/pass-indexer

Primary LanguageJavaApache License 2.0Apache-2.0

Introduction

The pass-indexer keeps an Elasticsearch index up to date with resources in a Fedora repository.

Design

The pass-indexer monitors a JMS queue for messages about creation, deletion, and modification of Fedora resources. (Fedora must be configured appropriately to setup this queue.)

The Elasticsearch index is created on startup if it does not exist with a set configuration. (That configuration default can be changed.) If the index does exist, the configuration is retrieved from the index. In either case the mapping must match the documents which will be indexed. The Elasticsearch document is the compact JSON-LD representation of that resource without server triples. If a key on the document is not present in the mapping for the index, then the key is removed from the document and a warning is logged.

When there is a message about a resource of a type being monitored, the indexer either creates a corresponding document in Elasticsearch from the Fedora resource, updates such a document, or deletes the document. Only messages about a resource of a type which matches a configured prefix, PI_TYPE_PREFIX, are handled. The id of the Elasticsearch document is the safe URL base64 encoding of resource path. This lets both the document be created and updated with the same PUT.

Auto-completion (suggestion) support

Suggestion is supported on field of type complection.

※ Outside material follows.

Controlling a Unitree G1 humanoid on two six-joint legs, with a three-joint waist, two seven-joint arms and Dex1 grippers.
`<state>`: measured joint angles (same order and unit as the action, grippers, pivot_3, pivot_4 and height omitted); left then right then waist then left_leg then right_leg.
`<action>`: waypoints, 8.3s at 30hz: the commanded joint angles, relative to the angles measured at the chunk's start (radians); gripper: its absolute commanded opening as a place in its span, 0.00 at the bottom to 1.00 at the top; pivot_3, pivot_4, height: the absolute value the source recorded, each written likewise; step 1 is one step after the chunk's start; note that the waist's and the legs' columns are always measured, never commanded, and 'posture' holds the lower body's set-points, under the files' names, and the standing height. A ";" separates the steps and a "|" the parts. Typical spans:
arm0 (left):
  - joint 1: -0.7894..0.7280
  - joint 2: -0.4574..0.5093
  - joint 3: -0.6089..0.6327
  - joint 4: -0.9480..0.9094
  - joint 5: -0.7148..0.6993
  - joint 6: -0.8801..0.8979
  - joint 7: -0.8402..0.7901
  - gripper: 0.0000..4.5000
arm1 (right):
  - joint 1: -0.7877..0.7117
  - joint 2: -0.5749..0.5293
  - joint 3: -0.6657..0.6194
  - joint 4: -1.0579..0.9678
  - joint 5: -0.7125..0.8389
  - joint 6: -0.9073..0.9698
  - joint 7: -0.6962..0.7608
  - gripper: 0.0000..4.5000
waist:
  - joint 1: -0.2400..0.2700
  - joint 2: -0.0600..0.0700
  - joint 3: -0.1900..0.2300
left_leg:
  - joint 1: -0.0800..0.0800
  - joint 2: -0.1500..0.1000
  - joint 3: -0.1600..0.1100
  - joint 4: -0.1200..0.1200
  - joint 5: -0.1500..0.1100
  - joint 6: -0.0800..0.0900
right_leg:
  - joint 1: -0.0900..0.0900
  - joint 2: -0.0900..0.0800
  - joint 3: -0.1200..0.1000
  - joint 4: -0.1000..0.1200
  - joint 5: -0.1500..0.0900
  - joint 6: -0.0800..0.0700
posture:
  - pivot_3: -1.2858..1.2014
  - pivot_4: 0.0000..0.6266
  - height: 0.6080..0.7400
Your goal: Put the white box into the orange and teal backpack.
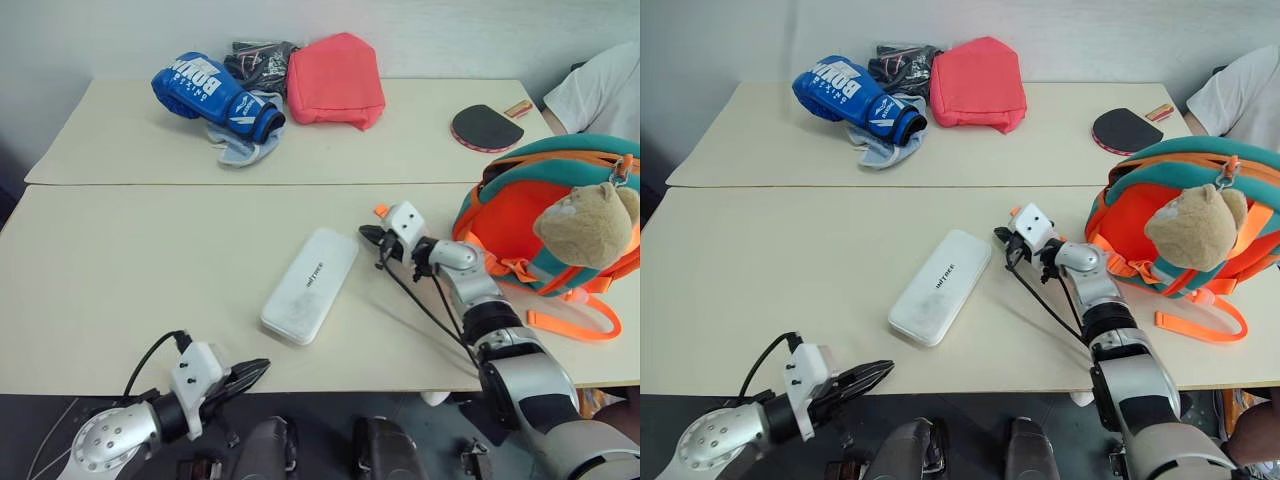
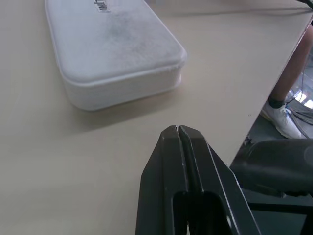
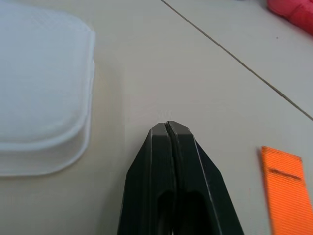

In order to allow auto-completion on the values of a field NAME, add a mapping for NAME_suggest of type completion with a copy_to for NAME. The field NAME_suggest will be automatically populated with the contents of NAME.

Then you can search like below to find awardNumbers beginning with "R".

curl -X POST "http://localhost:9200/pass/_search?pretty" -H 'Content-Type: application/json' -d'
{
    "suggest": {
        "my-suggest" : {
            "prefix" : "R", 
            "completion" : { 
                "field" : "awardNumber_suggest" 
            }
        }
    }
}
'

Handling Fedora URIs

In PASS, a Fedora resource can be addressed in two different ways, by a public URI or a private URI. The public URI must pass through Shibboleth and can be used by the public at large. The private URI is used by the backend services and allows them to avoid Shibboleth.

A custom normalizer is defined to handle fields containing fedora URIs mapping them to their Fedora resource path. This allows searches to be done using either the public or private URI.

Command line tool

The command line tool runs the indexer with the configuration either specifies as environment variable or system properties.

Configuration properties:

The PI_FEDORA_USER and PI_FEDORA_PASS are the credentials used to connect to Fedora with basic auth.

The PI_ES_INDEX is the index where Fedora documents are sent. If PI_ES_CONFIG is set to a file or a classpath resource, it will be used as the Elasticsearch index configuration if the index does not exist and is created.